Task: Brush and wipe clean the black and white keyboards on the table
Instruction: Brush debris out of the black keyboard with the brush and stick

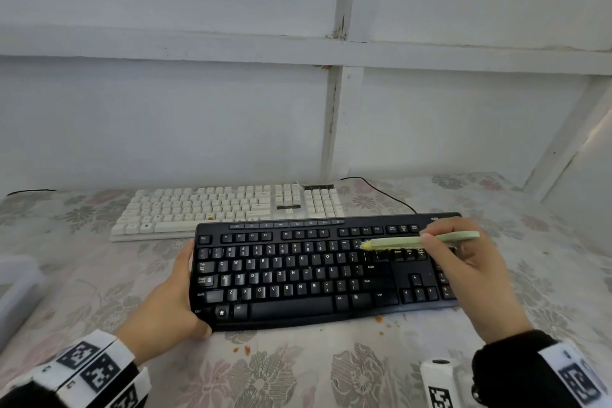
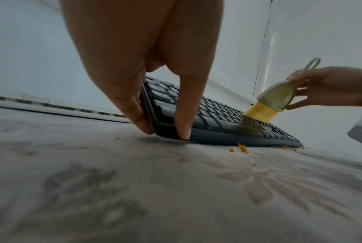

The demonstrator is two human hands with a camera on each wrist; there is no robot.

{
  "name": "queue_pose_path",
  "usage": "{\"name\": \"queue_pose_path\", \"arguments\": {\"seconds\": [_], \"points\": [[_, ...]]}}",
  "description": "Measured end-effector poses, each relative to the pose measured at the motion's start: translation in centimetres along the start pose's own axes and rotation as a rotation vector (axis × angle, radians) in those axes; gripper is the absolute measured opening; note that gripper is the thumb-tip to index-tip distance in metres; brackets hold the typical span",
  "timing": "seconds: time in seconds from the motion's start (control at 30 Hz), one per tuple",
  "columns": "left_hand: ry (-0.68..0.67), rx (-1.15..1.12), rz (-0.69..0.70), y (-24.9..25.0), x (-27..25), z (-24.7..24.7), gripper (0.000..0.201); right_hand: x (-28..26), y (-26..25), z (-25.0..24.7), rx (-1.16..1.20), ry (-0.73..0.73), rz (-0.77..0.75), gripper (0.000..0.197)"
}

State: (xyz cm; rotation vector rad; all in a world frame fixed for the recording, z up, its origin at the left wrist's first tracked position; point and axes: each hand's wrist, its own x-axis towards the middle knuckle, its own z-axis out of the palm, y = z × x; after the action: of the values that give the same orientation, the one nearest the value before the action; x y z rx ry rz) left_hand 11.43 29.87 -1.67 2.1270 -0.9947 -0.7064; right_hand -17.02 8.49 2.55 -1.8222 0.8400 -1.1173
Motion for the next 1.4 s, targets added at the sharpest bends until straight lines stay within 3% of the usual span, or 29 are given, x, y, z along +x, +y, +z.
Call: {"name": "queue_pose_path", "arguments": {"seconds": [0.17,0.27,0.37,0.53,0.67,0.8,0.87,0.9,0.97,1.07,1.2,1.3,1.4], "points": [[0.009,0.012,0.005,0.1,0.0,0.0,0.123,1.2,0.5,-2.7,-0.085,0.163,0.002,0.016],[0.015,0.005,0.005,0.1,0.0,0.1,0.12,1.3,0.9,-3.3,0.036,0.13,0.061,0.001],[0.023,0.003,0.013,0.1,-0.1,0.0,0.12,1.2,1.5,-3.4,0.014,0.087,0.068,0.006],[0.019,0.004,0.015,0.0,-0.1,0.0,0.12,1.3,1.7,-4.7,-0.137,0.17,-0.025,0.021],[0.017,0.0,0.015,0.0,-0.1,0.0,0.12,1.1,2.2,-4.7,-0.094,0.104,0.007,0.012],[0.022,-0.003,0.02,0.0,-0.1,0.0,0.12,1.9,2.3,-6.0,-0.307,0.235,-0.047,0.024],[0.026,-0.005,0.027,-0.1,0.0,0.0,0.12,2.0,2.0,-6.4,-0.215,0.27,-0.032,0.015],[0.027,-0.003,0.03,0.0,0.0,0.1,0.12,1.9,1.8,-6.3,-0.072,0.234,0.003,0.008],[0.032,0.0,0.033,0.0,0.0,0.1,0.119,1.7,2.0,-6.2,0.099,0.123,0.047,0.022],[0.039,-0.011,0.04,0.2,-0.1,0.1,0.118,1.9,2.4,-6.2,0.023,0.063,0.105,0.005],[0.033,-0.016,0.029,0.2,-0.2,0.1,0.118,2.8,3.5,-8.3,-0.105,0.206,0.091,0.008],[0.029,-0.016,0.032,0.2,-0.2,0.1,0.118,2.7,3.3,-8.9,-0.033,0.181,0.07,0.026],[0.026,-0.021,0.035,0.1,-0.1,0.0,0.118,2.6,3.7,-9.0,-0.121,0.172,0.066,0.016]]}}
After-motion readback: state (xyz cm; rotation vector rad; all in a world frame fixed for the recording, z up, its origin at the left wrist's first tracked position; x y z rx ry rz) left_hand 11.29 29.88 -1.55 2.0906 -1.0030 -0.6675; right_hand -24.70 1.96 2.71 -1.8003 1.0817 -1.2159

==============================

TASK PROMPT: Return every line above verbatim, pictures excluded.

EXERCISE SOLUTION:
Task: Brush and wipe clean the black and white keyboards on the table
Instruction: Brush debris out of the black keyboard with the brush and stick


The demonstrator is two human hands with a camera on each wrist; there is no robot.

{
  "name": "queue_pose_path",
  "usage": "{\"name\": \"queue_pose_path\", \"arguments\": {\"seconds\": [_], \"points\": [[_, ...]]}}",
  "description": "Measured end-effector poses, each relative to the pose measured at the motion's start: translation in centimetres along the start pose's own axes and rotation as a rotation vector (axis × angle, radians) in those axes; gripper is the absolute measured opening; note that gripper is the thumb-tip to index-tip distance in metres; brackets hold the typical span",
  "timing": "seconds: time in seconds from the motion's start (control at 30 Hz), one per tuple",
  "columns": "left_hand: ry (-0.68..0.67), rx (-1.15..1.12), rz (-0.69..0.70), y (-24.9..25.0), x (-27..25), z (-24.7..24.7), gripper (0.000..0.201); right_hand: x (-28..26), y (-26..25), z (-25.0..24.7), rx (-1.16..1.20), ry (-0.73..0.73), rz (-0.77..0.75), gripper (0.000..0.197)"
}

State: (xyz cm; rotation vector rad; all in a world frame fixed for the recording, z up, its origin at the left wrist's first tracked position; point and axes: each hand's wrist, its own x-axis towards the middle knuckle, its own z-axis out of the palm, y = z × x; after the action: of the values that give the same orientation, the one nearest the value before the action; x y z rx ry rz) left_hand 11.43 29.87 -1.67 2.1270 -0.9947 -0.7064; right_hand -17.02 8.49 2.55 -1.8222 0.8400 -1.1173
Motion for the next 1.4 s, targets added at the sharpest bends until straight lines stay within 3% of the usual span, or 29 are given, x, y, z along +x, +y, +z.
Call: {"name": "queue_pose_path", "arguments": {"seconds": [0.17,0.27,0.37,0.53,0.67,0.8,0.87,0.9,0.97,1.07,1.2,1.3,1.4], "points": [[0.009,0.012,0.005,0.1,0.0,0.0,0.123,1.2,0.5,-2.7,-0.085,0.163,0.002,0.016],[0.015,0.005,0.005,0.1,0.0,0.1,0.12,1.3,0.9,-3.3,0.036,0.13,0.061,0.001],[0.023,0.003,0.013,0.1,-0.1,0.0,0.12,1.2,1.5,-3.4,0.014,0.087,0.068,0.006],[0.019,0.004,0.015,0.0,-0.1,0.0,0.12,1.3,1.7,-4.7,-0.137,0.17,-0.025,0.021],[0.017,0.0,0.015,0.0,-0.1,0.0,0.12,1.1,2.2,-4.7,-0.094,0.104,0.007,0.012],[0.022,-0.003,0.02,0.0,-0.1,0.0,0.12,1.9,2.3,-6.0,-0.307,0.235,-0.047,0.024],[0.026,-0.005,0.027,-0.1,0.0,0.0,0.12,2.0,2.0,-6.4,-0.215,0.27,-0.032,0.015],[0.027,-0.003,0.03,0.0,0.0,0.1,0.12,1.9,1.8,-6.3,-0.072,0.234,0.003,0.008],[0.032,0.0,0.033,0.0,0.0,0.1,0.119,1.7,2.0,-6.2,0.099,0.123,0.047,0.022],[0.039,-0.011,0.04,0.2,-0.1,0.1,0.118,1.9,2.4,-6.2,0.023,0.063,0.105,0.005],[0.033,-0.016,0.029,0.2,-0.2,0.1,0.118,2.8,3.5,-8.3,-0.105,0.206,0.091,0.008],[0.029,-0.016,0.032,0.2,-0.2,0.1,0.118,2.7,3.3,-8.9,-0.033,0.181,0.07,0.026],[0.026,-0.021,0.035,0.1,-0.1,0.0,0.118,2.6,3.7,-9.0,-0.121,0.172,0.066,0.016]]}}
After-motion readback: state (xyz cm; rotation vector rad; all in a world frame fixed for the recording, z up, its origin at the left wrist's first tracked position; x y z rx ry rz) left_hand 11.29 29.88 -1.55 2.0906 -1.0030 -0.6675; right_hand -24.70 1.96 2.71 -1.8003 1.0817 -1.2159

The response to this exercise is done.